Más que un anzuelo o una gran mentira

El siguiente e inevitable paso tras el fracaso del pacto fiscal será preguntar a los catalanes qué quieren para el futuro

Con sus más y sus menos, el amplio acuerdo que se prevé se produzca hoy mismo en el Parlament acerca del llamado Pacto Fiscal demuestra al menos que todas las fuerzas políticas catalanas están de acuerdo en que el vigente sistema de financiación de la Generalitat debe cambiarse, ya que proporciona a Cataluña unos ingresos insuficientes que no se corresponden ni con el nivel de renta ni con la riqueza del país, además de que genera un déficit fiscal excesivo.

Con dicho acuerdo, además, culmina un período de casi dos años en que la agenda política se ha visto hegemonizada de forma asfixiante por un problema sin duda vital y acuciante, pero que en manos de CiU ha devenido hábilmente en un legítimo anzuelo electoral y en un persistente debate que, en ocasiones, ha enmascarado otras cuestiones de la agenda como la crisis económica o la magnitud de los recortes. Ahora, las prisas obedecen a lo apremiante del calendario. Se acerca la hora de la verdad. En 2013 deberá negociarse el nuevo modelo.

Hasta aquí, con todas sus vicisitudes, la parte positiva de la historia. Porque, por lo pronto, ya se sabe que la voluntad política de PP y PSOE es nula al respecto de aceptar algo parecido siquiera remotamente a la propuesta catalana. La complicidad de la mayoría de comunidades autónomas va a ser inexistente. Por lo demás, el contexto económico es el menos propicio.

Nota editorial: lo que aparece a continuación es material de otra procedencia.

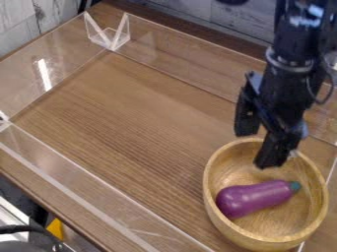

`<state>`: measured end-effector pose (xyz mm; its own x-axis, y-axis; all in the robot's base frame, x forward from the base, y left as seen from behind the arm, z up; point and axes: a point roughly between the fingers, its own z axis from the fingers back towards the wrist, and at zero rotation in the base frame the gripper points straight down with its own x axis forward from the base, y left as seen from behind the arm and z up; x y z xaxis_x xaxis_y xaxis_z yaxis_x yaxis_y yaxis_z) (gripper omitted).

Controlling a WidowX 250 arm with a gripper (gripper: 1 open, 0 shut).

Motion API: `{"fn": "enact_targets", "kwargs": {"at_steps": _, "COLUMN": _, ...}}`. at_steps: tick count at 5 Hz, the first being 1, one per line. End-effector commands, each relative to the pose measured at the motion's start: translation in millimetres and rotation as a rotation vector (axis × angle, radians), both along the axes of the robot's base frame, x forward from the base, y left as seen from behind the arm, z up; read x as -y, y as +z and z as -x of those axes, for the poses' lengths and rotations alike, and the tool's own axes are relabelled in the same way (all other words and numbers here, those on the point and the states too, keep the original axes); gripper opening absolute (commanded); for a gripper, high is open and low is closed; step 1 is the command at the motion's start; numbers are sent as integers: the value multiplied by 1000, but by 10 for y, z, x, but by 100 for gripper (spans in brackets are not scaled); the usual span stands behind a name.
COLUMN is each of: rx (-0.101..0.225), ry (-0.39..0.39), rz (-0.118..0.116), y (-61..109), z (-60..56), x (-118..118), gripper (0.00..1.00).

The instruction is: Remove the purple eggplant from inside the brown bowl and put it on the table

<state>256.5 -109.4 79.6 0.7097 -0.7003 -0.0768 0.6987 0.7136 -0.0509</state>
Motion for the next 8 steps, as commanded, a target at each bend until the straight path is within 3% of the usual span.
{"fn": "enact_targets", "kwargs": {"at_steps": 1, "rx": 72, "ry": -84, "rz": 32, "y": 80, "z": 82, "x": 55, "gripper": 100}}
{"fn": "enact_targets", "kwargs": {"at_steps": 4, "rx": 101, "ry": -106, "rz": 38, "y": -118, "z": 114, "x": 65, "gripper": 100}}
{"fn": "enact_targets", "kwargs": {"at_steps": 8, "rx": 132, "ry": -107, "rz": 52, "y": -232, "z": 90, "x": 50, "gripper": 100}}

Todo apunta pues a un previsible fracaso. Hasta el punto que, para muchos, este asunto habrá sido la gran mentira, la mayor superchería política de los últimos años.

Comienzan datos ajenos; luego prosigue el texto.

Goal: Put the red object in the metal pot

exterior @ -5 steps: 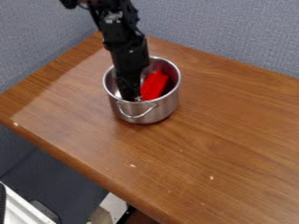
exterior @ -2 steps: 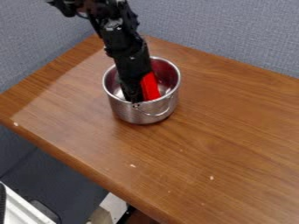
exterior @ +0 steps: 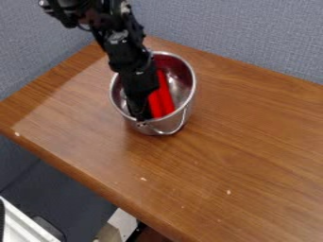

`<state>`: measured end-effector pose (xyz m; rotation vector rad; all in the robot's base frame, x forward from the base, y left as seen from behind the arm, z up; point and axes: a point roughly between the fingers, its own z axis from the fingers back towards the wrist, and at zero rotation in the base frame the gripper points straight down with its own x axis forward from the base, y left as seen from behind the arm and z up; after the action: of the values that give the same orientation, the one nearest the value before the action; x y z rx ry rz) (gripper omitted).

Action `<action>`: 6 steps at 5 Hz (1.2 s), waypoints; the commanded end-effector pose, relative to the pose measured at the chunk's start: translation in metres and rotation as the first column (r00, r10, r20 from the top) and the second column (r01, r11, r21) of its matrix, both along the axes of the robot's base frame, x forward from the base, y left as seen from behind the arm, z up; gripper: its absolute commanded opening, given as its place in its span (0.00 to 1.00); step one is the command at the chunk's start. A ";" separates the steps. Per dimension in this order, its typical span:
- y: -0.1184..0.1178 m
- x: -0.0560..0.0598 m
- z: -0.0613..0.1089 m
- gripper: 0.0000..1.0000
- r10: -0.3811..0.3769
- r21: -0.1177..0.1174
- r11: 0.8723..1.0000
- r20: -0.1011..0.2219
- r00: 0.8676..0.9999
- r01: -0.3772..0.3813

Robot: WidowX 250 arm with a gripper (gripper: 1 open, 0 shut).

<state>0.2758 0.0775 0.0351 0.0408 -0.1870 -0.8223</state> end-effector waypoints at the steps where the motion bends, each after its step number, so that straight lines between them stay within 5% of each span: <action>1: 0.009 0.010 0.013 0.00 -0.002 0.010 1.000 0.040 0.999 0.002; 3: 0.018 0.016 0.026 0.00 0.057 0.016 0.998 0.053 0.997 -0.058; 6: 0.037 0.005 0.043 0.00 0.150 0.032 0.988 0.035 0.988 -0.151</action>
<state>0.2757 0.1046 0.0579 0.0415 -0.1470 -0.6833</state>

En este contexto, la disyuntiva para CiU como patrocinador del debate es, o bien, en línea con su proverbial pactismo y en alas de la inercia histórica que le lleva a entenderse con los sucesivos gobiernos españoles de cualquier signo político, intentar sublimar un acuerdo a la baja, consistente, pongamos por caso, en la cesión de un mayor porcentaje de impuestos y en una Agencia Tributaria consorciada, algo que ya es un mandato estatutario. Y todo ello, con la ayuda de los resortes de la sociedad civil y de los grandes prescriptores mediáticos a su alcance. O bien, defender a ultranza el modelo acordado por el Parlament y, ante el encontronazo, convocar elecciones y dar el pistoletazo de salida a una nueva etapa política llena de incertidumbres pero con la obligación para todos de poner todas las cartas sobre la mesa.

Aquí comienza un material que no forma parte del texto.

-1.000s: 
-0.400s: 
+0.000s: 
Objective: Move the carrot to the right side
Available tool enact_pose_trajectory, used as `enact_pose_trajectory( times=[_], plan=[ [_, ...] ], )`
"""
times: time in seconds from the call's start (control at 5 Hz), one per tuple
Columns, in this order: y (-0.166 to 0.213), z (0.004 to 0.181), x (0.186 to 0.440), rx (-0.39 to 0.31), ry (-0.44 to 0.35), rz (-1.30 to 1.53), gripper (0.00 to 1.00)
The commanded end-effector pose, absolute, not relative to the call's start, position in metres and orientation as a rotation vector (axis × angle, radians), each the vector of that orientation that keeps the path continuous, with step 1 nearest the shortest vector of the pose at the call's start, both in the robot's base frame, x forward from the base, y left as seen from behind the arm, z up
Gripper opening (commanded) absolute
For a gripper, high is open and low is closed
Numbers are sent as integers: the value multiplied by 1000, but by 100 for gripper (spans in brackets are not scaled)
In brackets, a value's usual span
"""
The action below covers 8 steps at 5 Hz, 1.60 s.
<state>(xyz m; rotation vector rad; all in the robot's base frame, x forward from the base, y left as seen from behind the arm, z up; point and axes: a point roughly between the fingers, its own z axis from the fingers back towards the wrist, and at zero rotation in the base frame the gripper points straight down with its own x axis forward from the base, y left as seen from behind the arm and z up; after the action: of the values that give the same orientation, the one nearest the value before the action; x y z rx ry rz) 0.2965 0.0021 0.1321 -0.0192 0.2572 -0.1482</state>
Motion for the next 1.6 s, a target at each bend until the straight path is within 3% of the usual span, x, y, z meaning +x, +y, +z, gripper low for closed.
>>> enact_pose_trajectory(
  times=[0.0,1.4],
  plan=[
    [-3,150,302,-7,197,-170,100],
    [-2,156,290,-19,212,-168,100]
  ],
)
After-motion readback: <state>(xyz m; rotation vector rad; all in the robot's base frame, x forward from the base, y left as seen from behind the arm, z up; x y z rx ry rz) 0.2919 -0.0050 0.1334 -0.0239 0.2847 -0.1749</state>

La primera de las opciones se me antoja difícil, aunque no imposible. Las cosas han cambiado. El tradicional electorado de CiU no parece dispuesto a aceptar tamaño engaño, pese a la presión por parte de poderosos sectores económicos y financieros del país. Los mismos que abortaron de salida el Estatut y precipitaron el acuerdo Mas-Zapatero, ahora liderados por el refractario Cercle d’Economia de Josep Piqué. Del mismo modo, puede decirse que hoy en día las aspiraciones de mayor autogobierno de la sociedad catalana van muy por delante de algunos partidos políticos como el PSC, tan temeroso de asustar al gallo como de acariciar la gallina. En consecuencia, cualquier solución que no suponga un claro progreso crearía mayor desafección.

La segunda de las opciones nos conduce, es verdad, a un ignoto terreno. Los planes B, se suele decir, no se explican. Pero me temo que aquí nadie tiene un plan B. Lo único seguro es que después de llegar hasta ahí, si se mantiene al menos el consenso en la trinchera catalana, y no como sucedió con el Estatut, el fracaso no será privativo de CiU, sino que a ojos catalanes será mayormente imputable a la cerrazón del gobierno español. Entonces, el siguiente e inevitable paso será preguntar a los catalanes qué quieren para el futuro. Y ahí, todas las opciones permanecen abiertas.